Elon Musk? The U.S. Congress?  The Colorado legislature? The New World Order?

When I moved to Alaska in 1971, the state stretched across four time zones.  Then one of the governors — hotel magnate Bill Sheffield — decided it would be better for businesses and government in Alaska is everyone set their clocks the same.  That change to “Alaska Time” resulted in some curious temporal effects, such as winter sunrise in Nome happening in the afternoon.

But most of Alaska is virtually uninhabited by humans, and in some places the sun doesn’t come up at all in the middle of winter, and doesn’t set at all at midsummer.  So “time” itself is kind of imaginary.

The U.S. initiated a two-year trial of ‘permanent daylight saving time’ in 1974, in an attempt to ‘save energy’… as the country struggled through an energy crisis so serious that only a single light had adorned the National Christmas Tree in 1973.

The experiment lasted just 10 months.  Americans reported that the sunless mornings made them cranky, sad and feeling less safe, and research later backed them up, suggesting that ‘permanent standard time’ aligns better with our biological rhythms.  Especially our sleep patterns.

President Gerald Ford canceled the 1974 effort, and most parts of the country have been on a clock-changing system ever since.

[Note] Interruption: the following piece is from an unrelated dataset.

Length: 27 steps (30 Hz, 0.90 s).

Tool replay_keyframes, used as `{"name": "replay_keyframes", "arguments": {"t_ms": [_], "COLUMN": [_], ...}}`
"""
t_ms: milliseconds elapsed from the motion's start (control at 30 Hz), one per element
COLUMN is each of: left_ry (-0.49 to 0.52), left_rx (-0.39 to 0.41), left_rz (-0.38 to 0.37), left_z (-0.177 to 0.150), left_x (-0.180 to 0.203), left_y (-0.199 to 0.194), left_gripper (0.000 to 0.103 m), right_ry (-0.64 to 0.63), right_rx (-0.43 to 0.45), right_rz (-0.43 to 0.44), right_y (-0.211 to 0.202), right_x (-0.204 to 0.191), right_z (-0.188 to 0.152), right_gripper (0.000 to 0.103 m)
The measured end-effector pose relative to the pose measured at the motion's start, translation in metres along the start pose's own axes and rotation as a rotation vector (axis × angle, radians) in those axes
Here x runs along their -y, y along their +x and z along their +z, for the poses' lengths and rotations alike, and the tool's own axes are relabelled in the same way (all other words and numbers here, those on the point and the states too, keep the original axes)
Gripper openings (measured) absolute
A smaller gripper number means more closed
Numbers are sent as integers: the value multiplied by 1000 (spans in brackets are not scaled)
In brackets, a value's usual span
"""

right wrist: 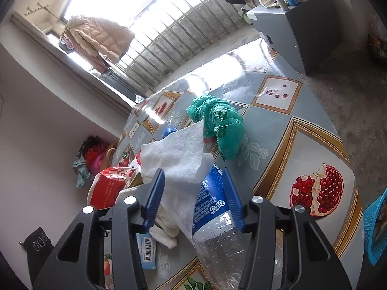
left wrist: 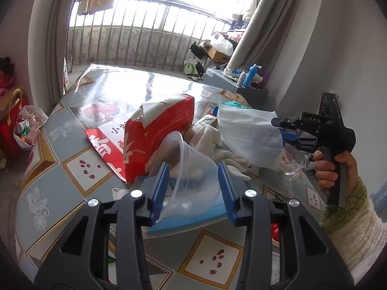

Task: Collect trash
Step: 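Move right tool to the water bottle while left tool approaches plastic cup, then grasp the clear plastic cup with left tool while right tool grasps white tissue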

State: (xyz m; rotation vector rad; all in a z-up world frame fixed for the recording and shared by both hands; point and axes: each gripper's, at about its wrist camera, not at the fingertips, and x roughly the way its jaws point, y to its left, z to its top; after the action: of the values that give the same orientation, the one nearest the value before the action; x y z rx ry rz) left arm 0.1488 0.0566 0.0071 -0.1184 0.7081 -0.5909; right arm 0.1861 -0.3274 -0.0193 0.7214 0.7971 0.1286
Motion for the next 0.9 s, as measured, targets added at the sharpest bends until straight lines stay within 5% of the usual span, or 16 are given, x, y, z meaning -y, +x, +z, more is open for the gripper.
{"name": "replay_keyframes", "arguments": {"t_ms": [300,900], "left_ry": [-35,2], "left_rx": [10,139], "left_rz": [-23,-129], "left_z": [1,9], "left_x": [-4,10], "left_y": [-10,-56], "left_gripper": [10,5], "right_ry": [-36,-103], "right_rx": [11,100], "right_rz": [19,190], "right_y": [-8,-64], "right_x": [-11,-54], "right_z": [-3,-8], "right_gripper": [7,3]}}
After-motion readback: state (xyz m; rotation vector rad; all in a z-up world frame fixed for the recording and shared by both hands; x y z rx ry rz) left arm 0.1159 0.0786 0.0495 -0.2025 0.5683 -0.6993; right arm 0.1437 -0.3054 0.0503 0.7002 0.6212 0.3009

One more thing to mention.  When I relocated with my family, from Alaska to Pagosa Springs in 1993, I learned about a somewhat unusual social practice referred to as “Pagosa Time.”  If, for example, a plumber was scheduled to come and fix your leaking pipe at 11am on Thursday, they would actually show up at 4pm the following Monday.  If they showed up at all.

One of the unexpected benefits of living in paradise.

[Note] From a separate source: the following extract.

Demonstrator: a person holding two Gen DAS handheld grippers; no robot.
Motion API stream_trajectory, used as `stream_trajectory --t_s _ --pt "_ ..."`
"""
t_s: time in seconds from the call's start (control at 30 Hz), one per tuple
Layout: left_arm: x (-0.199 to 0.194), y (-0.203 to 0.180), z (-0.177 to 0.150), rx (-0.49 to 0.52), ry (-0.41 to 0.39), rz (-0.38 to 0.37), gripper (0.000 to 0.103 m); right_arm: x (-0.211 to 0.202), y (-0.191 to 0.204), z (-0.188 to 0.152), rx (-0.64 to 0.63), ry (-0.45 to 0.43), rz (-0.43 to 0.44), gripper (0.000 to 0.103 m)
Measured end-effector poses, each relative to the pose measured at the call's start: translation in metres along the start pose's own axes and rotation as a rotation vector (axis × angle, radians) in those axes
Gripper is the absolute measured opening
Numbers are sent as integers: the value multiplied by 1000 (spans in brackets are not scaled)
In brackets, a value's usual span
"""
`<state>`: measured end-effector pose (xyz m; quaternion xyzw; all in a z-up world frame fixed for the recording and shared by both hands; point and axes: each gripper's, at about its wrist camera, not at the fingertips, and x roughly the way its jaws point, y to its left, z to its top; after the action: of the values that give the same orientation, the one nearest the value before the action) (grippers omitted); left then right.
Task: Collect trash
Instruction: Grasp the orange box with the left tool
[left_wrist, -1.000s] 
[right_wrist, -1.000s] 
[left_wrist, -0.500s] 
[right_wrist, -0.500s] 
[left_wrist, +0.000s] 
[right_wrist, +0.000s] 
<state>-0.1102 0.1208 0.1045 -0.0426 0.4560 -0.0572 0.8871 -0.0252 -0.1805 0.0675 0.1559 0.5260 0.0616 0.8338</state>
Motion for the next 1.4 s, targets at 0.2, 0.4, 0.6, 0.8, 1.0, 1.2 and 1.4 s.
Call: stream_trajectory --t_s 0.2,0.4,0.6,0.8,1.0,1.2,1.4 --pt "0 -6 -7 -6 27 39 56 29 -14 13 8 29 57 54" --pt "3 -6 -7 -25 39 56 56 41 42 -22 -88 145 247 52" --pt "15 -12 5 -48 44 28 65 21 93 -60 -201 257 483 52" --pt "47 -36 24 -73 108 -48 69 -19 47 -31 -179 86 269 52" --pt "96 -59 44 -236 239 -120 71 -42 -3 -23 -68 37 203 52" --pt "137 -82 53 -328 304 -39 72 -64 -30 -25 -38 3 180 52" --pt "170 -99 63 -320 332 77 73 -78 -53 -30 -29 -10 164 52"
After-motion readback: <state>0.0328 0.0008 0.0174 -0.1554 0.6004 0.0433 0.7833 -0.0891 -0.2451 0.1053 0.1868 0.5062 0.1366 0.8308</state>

The “Pagosa Time” effect has since lost some of its power and influence, as more and more of our local workforce has moved into government jobs.  It seems that, for whatever reason, government employees watch the clock more carefully than tradesmen.

Bill Hudson

Bill Hudson began sharing his opinions in the Pagosa Daily Post in 2004 and can't seem to break the habit. He claims that, in Pagosa Springs, opinions are like pickup trucks: everybody has one.